Massive structures testing frame finds new home in CEI

Having a massive piece of equipment used to test the strength of a wide variety of structures moved to the new Ed Lumley Centre for Engineering Innovation will give faculty and student researchers a new level of capability they were never able to enjoy in their old facility, according to one engineering professor.

Movers from CMF Group, a local company of riggers hired to move all the heavy equipment from Essex Hall to the new CEI, were busy Wednesday setting up a massive reaction bridge frame in the first floor structures testing area of the $112 million facility, portions of which will open to students in less than a month.

The frame, which consists of a series of about 20 I-beams, support rails and other pieces – some of which weigh as much as 2,700 kilograms – needed to be disassembled in its old Essex Hall home, shipped to the CEI and put back together again. Once complete, it will be used in conjunction with the new facility’s strong floor and the strong wall to test the structural integrity of everything from concrete slabs and columns to steel pipes used by oil and gas companies.

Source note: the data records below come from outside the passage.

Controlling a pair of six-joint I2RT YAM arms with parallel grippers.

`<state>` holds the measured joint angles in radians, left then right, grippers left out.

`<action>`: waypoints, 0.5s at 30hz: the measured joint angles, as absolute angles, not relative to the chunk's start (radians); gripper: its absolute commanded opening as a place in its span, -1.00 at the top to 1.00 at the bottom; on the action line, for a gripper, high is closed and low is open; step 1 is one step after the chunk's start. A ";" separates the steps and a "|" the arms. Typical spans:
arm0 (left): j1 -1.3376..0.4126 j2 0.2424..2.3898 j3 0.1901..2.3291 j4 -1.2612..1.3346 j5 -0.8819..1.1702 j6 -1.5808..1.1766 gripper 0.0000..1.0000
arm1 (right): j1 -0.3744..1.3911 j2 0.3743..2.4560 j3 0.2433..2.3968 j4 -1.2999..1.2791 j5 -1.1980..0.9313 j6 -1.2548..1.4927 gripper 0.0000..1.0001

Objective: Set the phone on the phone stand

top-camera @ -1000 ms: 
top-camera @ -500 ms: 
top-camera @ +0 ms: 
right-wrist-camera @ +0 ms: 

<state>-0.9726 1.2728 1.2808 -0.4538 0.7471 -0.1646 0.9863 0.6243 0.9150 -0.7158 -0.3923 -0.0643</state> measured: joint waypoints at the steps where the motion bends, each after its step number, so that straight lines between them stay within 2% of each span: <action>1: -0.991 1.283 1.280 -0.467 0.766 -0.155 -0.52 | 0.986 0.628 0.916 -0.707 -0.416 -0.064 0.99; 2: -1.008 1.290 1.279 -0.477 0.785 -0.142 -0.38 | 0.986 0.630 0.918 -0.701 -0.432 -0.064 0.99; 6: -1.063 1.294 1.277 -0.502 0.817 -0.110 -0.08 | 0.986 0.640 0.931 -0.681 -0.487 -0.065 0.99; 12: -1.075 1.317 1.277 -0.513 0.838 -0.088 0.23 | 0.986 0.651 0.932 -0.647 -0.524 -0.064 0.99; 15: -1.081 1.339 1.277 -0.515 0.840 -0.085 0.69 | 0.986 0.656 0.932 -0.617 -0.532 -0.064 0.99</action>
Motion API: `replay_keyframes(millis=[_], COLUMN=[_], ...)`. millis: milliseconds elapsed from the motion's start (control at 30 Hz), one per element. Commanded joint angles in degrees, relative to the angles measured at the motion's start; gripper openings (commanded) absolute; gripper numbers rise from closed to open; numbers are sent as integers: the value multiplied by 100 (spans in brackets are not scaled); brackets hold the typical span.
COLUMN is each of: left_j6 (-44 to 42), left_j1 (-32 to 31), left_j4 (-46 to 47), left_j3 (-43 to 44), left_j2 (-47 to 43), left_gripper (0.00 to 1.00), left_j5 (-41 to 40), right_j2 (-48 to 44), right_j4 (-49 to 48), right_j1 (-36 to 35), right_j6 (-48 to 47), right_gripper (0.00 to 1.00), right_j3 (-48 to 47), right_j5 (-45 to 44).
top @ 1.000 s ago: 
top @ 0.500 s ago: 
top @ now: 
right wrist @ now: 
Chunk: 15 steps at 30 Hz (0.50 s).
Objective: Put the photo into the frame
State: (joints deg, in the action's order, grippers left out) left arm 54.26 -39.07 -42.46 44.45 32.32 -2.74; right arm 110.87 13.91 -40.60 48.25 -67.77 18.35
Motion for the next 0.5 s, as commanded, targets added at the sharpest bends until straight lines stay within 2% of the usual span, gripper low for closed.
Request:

Sreekanta Das, a professor in civil and environmental engineering who works in the structures lab along with about four other faculty members, said the new space will give those researchers a great deal more flexibility.

“We’ll have much more space to work with now, so we’ll be able to do multiple projects,” said Dr. Das. “We’ll have the strong floor, the strong wall and much higher ceilings, so we’ll be able to test taller structures. The strong wall is probably the best in Canada, so we’ve got a huge advantage right there. It’s going to be really nice to work in there.”

The frame is capable of carrying loads of more than 90,000 kilograms. Structures are placed under the frame and then loads applied, often until the piece reaches its failure point. These tests provide researchers with a better understanding of a structure’s integrity, which helps their industrial partners make stronger, higher-performing pieces.

Andy Jenner, an engineering technician who is a member of the team overseeing the move to the new building, said it took a crew of six workers about eight days to disassemble the frame, move it and reassemble it in the new building. He said the rest of the heavy equipment should be moved in the next few days, and that the lighter, “more expensive” equipment such as microscopes and other gear, will start to move after that.

“We’re doing really well,” said Jenner. “Everything is pretty much right on schedule.”